RÉGION ÎLE-DE-FRANCE. « Doubler le nombre de MSP en 24 mois, un objectif ambitieux mais atteignable »

Dr Alain Trébucq
Riche de plus de 12 millions d’habitants et disposant, avec l’AP-HP, du premier CHU d’Europe, la région Île-de-France n’échappe pas pour autant aux difficultés qui ébranlent le système de santé français. Inégalités de santé, crise démographique, difficultés d’accès aux soins, les problèmes sont nombreux. Aurélien Rousseau, directeur général de l’ARS Île-de-France depuis quelques mois, répond à nos questions.

 

 

Le Concours médical : L’Île-de-France est une région riche, très diverse, jeune. Pourtant, elle affiche de très fortes inégalités de santé inter- et intra-départementales. Quels exemples pouvez-vous en donner ?

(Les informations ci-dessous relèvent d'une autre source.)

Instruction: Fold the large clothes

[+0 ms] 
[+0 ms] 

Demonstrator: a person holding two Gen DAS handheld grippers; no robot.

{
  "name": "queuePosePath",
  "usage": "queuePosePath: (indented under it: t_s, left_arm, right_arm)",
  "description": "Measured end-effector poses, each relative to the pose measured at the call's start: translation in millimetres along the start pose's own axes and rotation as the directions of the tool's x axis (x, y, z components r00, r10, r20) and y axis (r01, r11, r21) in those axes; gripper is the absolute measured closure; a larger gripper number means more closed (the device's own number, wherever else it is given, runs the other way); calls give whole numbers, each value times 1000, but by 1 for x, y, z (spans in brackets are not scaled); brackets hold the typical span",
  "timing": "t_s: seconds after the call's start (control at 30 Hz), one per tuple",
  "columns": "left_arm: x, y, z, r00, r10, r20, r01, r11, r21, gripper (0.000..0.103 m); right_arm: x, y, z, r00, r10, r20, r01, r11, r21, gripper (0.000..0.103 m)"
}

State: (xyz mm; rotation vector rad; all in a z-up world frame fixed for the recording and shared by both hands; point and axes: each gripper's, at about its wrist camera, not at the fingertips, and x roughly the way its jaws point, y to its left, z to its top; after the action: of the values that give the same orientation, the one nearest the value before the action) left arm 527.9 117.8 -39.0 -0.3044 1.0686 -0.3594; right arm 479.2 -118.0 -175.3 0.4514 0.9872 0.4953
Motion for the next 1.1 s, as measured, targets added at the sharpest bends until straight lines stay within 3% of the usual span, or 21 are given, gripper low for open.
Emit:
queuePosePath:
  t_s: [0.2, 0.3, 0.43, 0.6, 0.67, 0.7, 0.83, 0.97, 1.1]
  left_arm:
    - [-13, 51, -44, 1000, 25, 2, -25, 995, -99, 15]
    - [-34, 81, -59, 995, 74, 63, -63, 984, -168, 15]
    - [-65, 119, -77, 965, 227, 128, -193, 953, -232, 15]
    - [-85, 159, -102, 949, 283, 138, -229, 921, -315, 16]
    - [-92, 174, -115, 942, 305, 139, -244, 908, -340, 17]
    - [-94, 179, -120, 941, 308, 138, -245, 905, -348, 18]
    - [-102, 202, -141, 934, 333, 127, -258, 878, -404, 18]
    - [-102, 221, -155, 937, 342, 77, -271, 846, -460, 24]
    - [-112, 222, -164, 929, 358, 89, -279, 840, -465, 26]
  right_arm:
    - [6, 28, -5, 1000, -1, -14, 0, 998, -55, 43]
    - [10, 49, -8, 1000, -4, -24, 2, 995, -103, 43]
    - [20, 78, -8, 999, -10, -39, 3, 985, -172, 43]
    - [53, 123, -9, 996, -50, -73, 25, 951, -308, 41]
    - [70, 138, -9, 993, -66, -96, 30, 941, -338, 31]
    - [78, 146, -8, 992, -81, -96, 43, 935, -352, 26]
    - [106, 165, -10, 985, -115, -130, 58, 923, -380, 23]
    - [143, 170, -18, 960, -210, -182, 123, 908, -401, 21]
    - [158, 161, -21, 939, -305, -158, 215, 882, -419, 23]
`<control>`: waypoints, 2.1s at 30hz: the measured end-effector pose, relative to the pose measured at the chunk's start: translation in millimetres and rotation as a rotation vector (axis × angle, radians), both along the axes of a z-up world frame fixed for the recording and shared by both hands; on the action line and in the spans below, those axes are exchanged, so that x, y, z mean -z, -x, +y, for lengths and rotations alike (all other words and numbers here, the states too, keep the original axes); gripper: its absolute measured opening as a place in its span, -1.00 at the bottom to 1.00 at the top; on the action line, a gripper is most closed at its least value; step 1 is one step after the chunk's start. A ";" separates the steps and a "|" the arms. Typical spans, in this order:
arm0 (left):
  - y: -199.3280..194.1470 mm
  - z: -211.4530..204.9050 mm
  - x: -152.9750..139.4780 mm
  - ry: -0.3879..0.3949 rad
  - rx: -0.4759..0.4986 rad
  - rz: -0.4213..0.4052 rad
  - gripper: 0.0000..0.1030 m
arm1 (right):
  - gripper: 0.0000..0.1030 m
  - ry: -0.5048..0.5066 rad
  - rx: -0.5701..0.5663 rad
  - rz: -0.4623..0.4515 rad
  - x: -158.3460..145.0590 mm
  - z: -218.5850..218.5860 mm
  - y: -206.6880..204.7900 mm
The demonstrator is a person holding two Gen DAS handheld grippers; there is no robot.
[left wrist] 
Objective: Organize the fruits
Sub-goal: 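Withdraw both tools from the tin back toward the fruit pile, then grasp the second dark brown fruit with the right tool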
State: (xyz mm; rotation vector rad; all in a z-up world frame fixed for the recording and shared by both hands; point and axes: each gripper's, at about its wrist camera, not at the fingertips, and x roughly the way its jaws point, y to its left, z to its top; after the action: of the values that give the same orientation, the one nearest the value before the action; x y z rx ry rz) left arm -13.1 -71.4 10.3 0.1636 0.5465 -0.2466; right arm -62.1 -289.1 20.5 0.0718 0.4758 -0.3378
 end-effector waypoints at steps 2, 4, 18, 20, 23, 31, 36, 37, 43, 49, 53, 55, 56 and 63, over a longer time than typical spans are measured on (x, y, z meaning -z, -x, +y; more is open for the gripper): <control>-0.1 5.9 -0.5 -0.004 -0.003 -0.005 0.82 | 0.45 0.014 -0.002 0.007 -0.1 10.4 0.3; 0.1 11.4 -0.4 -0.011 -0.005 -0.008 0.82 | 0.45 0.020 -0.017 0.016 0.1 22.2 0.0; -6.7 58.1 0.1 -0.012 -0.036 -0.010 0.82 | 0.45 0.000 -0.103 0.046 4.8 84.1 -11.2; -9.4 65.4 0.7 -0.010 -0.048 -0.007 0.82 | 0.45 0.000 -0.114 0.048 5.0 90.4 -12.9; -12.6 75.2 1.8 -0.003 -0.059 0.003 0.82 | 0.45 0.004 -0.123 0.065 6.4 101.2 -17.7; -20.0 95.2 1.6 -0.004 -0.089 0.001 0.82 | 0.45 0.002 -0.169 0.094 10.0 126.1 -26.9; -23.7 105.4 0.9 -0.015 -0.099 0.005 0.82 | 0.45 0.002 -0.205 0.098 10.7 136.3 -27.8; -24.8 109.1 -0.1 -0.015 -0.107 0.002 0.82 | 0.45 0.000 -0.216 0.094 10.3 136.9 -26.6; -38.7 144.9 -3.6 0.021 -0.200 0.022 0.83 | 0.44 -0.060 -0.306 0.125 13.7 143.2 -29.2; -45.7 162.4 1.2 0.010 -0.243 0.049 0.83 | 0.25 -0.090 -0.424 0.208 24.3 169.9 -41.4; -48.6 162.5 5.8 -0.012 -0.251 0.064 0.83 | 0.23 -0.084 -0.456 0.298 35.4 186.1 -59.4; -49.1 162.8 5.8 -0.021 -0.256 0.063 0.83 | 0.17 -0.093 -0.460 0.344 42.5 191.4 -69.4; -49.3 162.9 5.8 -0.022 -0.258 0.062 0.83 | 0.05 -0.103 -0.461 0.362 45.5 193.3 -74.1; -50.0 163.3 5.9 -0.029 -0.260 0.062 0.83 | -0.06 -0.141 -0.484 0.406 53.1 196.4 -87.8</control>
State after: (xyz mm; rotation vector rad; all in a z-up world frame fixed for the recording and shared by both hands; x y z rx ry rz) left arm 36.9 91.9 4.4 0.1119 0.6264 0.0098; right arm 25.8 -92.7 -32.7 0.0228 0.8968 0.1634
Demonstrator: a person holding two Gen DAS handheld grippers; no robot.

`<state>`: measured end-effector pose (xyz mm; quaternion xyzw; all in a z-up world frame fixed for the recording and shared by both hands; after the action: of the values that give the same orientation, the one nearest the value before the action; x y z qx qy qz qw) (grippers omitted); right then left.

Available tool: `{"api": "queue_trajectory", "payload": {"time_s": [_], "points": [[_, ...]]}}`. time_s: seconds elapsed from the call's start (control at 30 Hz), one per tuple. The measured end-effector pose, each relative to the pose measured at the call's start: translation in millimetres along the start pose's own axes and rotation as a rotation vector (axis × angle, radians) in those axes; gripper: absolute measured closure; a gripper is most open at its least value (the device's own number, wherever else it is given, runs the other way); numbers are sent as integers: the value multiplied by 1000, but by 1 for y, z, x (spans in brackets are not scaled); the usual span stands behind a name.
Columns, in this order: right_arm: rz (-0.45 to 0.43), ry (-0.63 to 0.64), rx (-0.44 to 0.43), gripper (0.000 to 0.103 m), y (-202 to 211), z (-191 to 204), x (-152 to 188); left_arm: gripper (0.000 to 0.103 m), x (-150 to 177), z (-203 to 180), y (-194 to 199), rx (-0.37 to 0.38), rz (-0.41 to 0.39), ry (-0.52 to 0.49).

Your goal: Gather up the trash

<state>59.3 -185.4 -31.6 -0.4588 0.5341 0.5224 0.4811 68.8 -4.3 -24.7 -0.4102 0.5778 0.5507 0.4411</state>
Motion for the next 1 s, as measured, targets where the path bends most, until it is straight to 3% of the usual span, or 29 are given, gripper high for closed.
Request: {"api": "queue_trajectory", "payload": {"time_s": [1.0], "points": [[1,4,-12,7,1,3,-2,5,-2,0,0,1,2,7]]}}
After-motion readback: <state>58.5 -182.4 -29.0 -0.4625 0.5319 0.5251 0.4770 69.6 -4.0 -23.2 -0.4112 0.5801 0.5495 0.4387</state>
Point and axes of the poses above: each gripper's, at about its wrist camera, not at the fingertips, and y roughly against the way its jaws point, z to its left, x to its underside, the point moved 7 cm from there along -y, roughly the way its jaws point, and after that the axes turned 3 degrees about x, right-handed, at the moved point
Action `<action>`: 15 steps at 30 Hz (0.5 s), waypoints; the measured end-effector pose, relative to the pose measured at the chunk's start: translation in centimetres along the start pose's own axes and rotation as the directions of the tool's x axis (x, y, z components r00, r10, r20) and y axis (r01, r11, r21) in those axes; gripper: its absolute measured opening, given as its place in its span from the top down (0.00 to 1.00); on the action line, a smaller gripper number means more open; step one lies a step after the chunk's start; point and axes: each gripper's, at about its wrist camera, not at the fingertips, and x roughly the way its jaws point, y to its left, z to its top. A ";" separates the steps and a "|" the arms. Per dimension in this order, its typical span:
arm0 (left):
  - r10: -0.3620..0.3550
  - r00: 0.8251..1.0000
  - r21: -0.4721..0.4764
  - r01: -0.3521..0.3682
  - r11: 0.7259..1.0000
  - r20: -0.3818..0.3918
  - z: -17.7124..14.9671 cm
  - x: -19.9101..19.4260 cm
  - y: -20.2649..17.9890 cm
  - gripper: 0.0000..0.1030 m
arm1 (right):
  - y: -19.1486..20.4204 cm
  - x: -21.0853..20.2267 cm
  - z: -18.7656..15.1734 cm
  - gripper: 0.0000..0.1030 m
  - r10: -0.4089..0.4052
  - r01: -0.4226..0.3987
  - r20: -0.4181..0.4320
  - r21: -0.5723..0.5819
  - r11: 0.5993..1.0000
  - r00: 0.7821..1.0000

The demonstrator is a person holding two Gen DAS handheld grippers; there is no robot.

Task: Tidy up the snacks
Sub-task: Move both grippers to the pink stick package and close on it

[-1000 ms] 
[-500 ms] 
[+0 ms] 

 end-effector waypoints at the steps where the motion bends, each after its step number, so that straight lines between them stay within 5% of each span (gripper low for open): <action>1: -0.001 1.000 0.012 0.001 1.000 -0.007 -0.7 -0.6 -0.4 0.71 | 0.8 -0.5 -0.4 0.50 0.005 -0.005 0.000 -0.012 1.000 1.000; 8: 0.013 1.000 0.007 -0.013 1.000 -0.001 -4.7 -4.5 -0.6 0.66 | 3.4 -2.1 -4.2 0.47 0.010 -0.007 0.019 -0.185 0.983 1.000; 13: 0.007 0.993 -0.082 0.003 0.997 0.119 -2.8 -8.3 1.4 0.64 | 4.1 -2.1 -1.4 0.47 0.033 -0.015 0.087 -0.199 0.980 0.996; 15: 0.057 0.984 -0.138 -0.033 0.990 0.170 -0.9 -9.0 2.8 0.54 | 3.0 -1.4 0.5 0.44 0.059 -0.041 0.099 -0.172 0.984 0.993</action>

Aurélien Rousseau : L’état de santé en Île-de-France apparaît globalement bon au regard de grands indicateurs comme la mortalité ou l’espérance de vie, et pour certains indicateurs thématiques comme la mortalité par cancers ou par maladies cardiovasculaires, les deux premières causes de décès en France. Pour autant, de nombreux sujets nous préoccupent, à commencer par les inégalités territoriales en termes d’espérance de vie à la naissance : selon que vous vivez à Paris intra-muros, à Sarcelles ou à Villeneuve-Saint-Georges, cet indicateur passe de 86 à 80 ans. Et si vous êtes de sexe masculin, l’écart est encore plus grand. Quant au risque d’obésité, il double selon que vous êtes ou non titulaire du baccalauréat. La région francilienne est donc loin d’être homogène. Notre priorité est de repérer ces inégalités le plus tôt possible afin d’inscrire les patients dans le bon parcours de santé où prévention et dépistages avancés doivent occuper toute leur place. Cela passe aussi par un accès facilité aux soins, notamment au médecin généraliste.